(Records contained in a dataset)
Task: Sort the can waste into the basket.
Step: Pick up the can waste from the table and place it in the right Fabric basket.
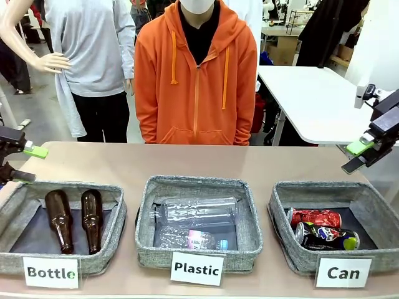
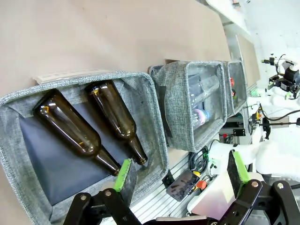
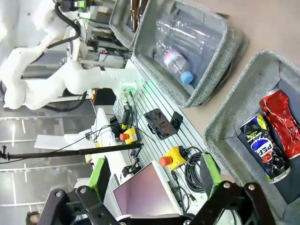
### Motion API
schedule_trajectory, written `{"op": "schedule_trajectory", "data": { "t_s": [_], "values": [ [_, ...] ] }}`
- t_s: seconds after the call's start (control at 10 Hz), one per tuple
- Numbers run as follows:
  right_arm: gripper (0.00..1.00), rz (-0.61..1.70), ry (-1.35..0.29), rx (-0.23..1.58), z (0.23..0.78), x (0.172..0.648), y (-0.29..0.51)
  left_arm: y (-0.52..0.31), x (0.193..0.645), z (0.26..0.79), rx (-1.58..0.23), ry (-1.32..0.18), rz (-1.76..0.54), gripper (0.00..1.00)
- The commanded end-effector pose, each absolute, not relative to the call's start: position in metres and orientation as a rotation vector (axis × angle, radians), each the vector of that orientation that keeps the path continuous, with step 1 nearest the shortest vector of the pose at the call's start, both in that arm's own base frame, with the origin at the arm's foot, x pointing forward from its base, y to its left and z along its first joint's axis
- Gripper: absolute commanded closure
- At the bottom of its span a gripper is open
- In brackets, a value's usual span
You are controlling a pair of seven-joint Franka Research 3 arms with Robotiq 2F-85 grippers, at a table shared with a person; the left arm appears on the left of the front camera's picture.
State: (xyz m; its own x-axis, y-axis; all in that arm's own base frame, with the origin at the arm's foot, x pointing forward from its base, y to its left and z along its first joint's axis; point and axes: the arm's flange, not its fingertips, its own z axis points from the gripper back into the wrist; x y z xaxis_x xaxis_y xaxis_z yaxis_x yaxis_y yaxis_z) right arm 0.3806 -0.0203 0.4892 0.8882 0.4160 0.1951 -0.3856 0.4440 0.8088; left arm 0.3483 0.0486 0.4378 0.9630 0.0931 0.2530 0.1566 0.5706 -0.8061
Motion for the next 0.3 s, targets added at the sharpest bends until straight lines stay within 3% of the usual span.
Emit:
{"op": "schedule_trajectory", "data": {
  "t_s": [0.0, 0.2],
  "values": [
    [0.00, 0.511, 0.018, 0.984, 0.4875, 0.3799, -0.0231, 0.0499, 0.3469, 0.4372, -0.966, -0.277, -0.049, 0.00],
    [0.00, 0.511, 0.018, 0.984, 0.4875, 0.3799, -0.0231, 0.0499, 0.3469, 0.4372, -0.966, -0.277, -0.049, 0.00]
  ]
}}
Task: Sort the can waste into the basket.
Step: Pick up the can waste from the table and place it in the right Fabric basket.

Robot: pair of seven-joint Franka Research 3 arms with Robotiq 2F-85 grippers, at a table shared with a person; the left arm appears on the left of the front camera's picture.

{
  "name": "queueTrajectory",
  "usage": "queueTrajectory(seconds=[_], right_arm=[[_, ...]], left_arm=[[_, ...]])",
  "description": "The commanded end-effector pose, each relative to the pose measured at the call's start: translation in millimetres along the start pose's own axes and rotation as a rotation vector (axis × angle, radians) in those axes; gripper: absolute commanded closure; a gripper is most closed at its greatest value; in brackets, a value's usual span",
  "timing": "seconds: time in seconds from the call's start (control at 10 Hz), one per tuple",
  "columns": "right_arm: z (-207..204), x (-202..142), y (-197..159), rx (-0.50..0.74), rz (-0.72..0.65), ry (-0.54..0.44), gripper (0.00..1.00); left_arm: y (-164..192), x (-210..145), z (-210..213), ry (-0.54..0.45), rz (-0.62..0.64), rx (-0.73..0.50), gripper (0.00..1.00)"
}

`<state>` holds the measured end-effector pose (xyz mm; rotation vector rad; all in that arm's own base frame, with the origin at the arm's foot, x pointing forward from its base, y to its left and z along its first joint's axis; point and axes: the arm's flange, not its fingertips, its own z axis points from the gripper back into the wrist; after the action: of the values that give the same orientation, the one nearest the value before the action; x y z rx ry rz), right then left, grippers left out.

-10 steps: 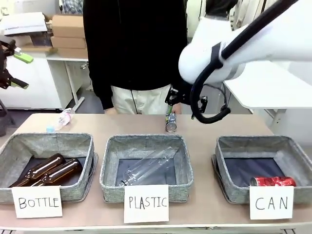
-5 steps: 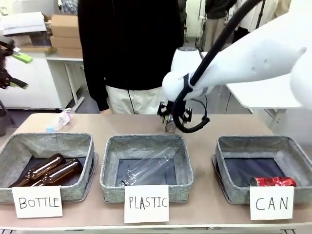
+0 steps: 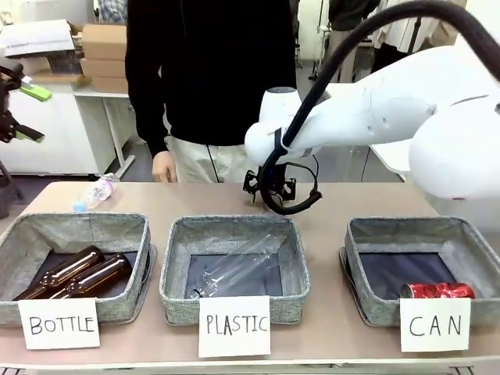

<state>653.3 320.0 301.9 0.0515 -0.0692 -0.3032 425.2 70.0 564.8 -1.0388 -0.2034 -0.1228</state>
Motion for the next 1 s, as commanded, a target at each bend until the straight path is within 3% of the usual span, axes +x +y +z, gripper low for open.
queueTrajectory(seconds=[0.0, 0.1, 0.2, 0.3, 0.4, 0.5, 0.6, 0.9], right_arm=[[6, 8, 0, -0.010, -0.013, 0.014, 0.00], [6, 8, 1, -0.015, -0.010, 0.022, 0.00], [6, 8, 1, -0.019, -0.002, 0.026, 0.60], [6, 7, 0, -0.017, -0.002, 0.029, 0.60], [6, 8, -1, -0.022, -0.002, 0.028, 1.00], [6, 8, -3, -0.025, -0.007, 0.029, 0.62], [7, 8, -6, -0.027, -0.006, 0.029, 1.00], [8, 10, -10, -0.033, -0.001, 0.034, 1.00]], left_arm=[[-2, -2, 2, 0.005, 0.001, 0.010, 0.00], [-2, -2, 2, 0.005, 0.001, 0.010, 0.00], [-2, -2, 2, 0.005, 0.001, 0.010, 0.00], [-2, -2, 2, 0.005, 0.001, 0.010, 0.00], [-2, -2, 2, 0.005, 0.001, 0.010, 0.00], [-2, -2, 2, 0.005, 0.001, 0.010, 0.00], [-2, -2, 2, 0.005, 0.001, 0.010, 0.00], [-2, -2, 2, 0.005, 0.001, 0.010, 0.00]])
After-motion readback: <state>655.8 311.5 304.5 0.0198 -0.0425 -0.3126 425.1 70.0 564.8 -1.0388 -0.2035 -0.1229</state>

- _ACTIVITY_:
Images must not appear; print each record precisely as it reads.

- _TASK RESPONSE_:
Task: Sort the can waste into the basket.
Step: Pick up the can waste from the table and place it in the right Fabric basket.
### Motion API
schedule_trajectory, written `{"op": "schedule_trajectory", "data": { "t_s": [_], "values": [ [_, ...] ] }}`
- t_s: seconds after the call's start (control at 10 Hz), one per tuple
- Numbers run as follows:
  right_arm: gripper (0.00..1.00), rz (-0.61..1.70), ry (-1.35..0.29), rx (-0.23..1.58), z (0.23..0.78), x (0.172..0.648), y (-0.29..0.51)
  left_arm: y (-0.52..0.31), x (0.193..0.645), z (0.26..0.79), rx (-1.58..0.23), ry (-1.32..0.18), rz (-1.76..0.54), gripper (0.00..1.00)
- The commanded end-effector pose, each absolute, not relative to the call's start: position in metres and orientation as a rotation vector (axis × angle, radians), each the vector of that orientation that keeps the path continuous, with step 1 nearest the shortest vector of the pose at the call's start, both in that arm's own base frame, with the origin at the arm's foot, x pointing forward from its base, y to its left and z along its first joint's axis
- Gripper: absolute commanded closure
- At the bottom of its span a gripper is open
- In brackets, a value's usual span
You are controlling a pair of seven-joint Franka Research 3 arms with Robotiq 2F-85 grippers, at a table shared with a person; the left arm appears on the left of the front camera's picture.
State: (xyz m; its own x-axis, y-axis; all in that arm's own base frame, with the origin at the arm's foot, x pointing forward from its base, y to its left and z along its first joint's axis; point and axes: the arm's flange, not its fingertips, its own z axis points from the gripper back into the wrist; x y z xaxis_x xaxis_y xaxis_z yaxis_x yaxis_y yaxis_z) right arm 0.3806 -0.0203 0.4892 0.8882 0.4160 0.1951 -0.3856 0.4440 0.8088; left arm 0.3483 0.0486 0.4378 0.9630 0.0931 0.2530 0.1566 0.5706 -0.8061
Motion for the next 0.3 s, targets added at the sharpest bends until straight lines stay within 3% of the usual span.
Emit:
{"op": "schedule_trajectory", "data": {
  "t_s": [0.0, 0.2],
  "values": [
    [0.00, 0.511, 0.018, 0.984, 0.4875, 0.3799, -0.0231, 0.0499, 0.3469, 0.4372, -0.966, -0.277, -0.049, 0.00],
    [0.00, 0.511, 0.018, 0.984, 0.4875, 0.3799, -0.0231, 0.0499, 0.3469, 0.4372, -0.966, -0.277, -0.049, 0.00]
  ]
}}
Task: Sort the can waste into the basket.
Step: Pick up the can waste from the table and place it in the right Fabric basket.

Robot: pair of seven-joint Franka Research 3 arms with Robotiq 2F-85 grippers, at a table shared with a person; the left arm appears on the left of the front camera's picture.

{
  "name": "queueTrajectory",
  "usage": "queueTrajectory(seconds=[_], right_arm=[[_, ...]], left_arm=[[_, ...]])",
  "description": "The commanded end-effector pose, each relative to the pose measured at the call's start: translation in millimetres along the start pose's own axes and rotation as a rotation vector (axis × angle, radians) in those axes; gripper: absolute commanded closure; a gripper is most closed at its greatest value; in brackets, a value's usual span",
  "timing": "seconds: time in seconds from the call's start (control at 10 Hz), one per tuple",
  "columns": "right_arm: z (-207..204), x (-202..142), y (-197..159), rx (-0.50..0.74), rz (-0.72..0.65), ry (-0.54..0.44), gripper (0.00..1.00); left_arm: y (-164..192), x (-210..145), z (-210..213), ry (-0.54..0.45), rz (-0.62..0.64), rx (-0.73..0.50), gripper (0.00..1.00)"
}

`<state>` holds the measured end-effector pose (xyz mm; rotation vector rad; all in that arm's own base frame, with the origin at the arm's foot, x pointing forward from its base, y to its left and z along its first joint's axis; point and axes: the arm's flange, not its fingertips, its own z axis points from the gripper back into the wrist; after the action: of the values that give the same orientation, the one nearest the value before the action; x y z rx ry rz), right then left, grippers left out.

-10 steps: 
-5 steps: 
+0 steps: 

<state>653.3 320.0 301.9 0.0515 -0.0692 -0.3032 425.2 70.0 564.8 -1.0388 -0.2034 -0.1228</state>
Motion for the next 1 s, as commanded, a target at each bend until the straight path is within 3% of the usual span, axes +x +y +z, gripper low for open.
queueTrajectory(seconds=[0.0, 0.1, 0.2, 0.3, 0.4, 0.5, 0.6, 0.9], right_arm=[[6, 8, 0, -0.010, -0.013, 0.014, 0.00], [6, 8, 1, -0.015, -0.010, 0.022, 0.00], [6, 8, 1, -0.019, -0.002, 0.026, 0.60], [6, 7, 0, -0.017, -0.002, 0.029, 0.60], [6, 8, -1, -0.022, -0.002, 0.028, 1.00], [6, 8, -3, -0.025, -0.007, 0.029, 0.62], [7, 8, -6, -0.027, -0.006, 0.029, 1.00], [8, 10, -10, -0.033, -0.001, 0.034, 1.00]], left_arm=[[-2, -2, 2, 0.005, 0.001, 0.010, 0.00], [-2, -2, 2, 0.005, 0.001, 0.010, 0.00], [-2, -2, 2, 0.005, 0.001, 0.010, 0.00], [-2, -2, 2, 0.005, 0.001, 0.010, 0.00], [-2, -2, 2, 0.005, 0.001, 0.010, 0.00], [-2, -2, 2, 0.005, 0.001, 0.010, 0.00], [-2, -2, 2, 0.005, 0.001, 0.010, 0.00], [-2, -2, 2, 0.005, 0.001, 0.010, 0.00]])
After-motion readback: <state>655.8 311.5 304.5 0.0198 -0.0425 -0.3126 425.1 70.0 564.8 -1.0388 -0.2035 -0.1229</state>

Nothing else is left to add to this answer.